§ **Action item**
Find the line with "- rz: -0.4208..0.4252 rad" in the listing below. Write it out exactly, along with every later line up to the final one.

§ **Data below**
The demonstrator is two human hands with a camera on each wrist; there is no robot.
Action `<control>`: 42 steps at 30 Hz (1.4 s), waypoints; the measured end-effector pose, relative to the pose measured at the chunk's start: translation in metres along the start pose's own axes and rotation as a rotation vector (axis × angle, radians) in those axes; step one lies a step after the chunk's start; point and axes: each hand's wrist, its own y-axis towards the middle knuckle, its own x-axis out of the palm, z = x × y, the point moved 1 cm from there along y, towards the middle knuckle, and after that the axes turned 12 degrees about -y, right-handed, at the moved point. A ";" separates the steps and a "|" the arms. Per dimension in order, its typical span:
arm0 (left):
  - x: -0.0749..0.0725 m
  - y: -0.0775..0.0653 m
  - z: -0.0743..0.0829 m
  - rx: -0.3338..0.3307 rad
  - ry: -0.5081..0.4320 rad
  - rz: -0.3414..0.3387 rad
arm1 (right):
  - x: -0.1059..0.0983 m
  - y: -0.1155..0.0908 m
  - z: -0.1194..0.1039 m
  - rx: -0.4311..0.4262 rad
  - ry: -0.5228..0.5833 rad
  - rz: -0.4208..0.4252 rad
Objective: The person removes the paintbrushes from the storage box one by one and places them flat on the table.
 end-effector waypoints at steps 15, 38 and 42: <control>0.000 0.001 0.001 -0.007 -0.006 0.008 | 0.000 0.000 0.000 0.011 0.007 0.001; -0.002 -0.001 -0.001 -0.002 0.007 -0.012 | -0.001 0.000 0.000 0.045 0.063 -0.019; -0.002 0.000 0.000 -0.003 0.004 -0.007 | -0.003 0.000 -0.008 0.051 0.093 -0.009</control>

§ **Answer to the exercise**
  - rz: -0.4208..0.4252 rad
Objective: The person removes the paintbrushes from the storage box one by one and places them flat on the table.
 end-effector waypoints at steps 15, 38 and 42: <control>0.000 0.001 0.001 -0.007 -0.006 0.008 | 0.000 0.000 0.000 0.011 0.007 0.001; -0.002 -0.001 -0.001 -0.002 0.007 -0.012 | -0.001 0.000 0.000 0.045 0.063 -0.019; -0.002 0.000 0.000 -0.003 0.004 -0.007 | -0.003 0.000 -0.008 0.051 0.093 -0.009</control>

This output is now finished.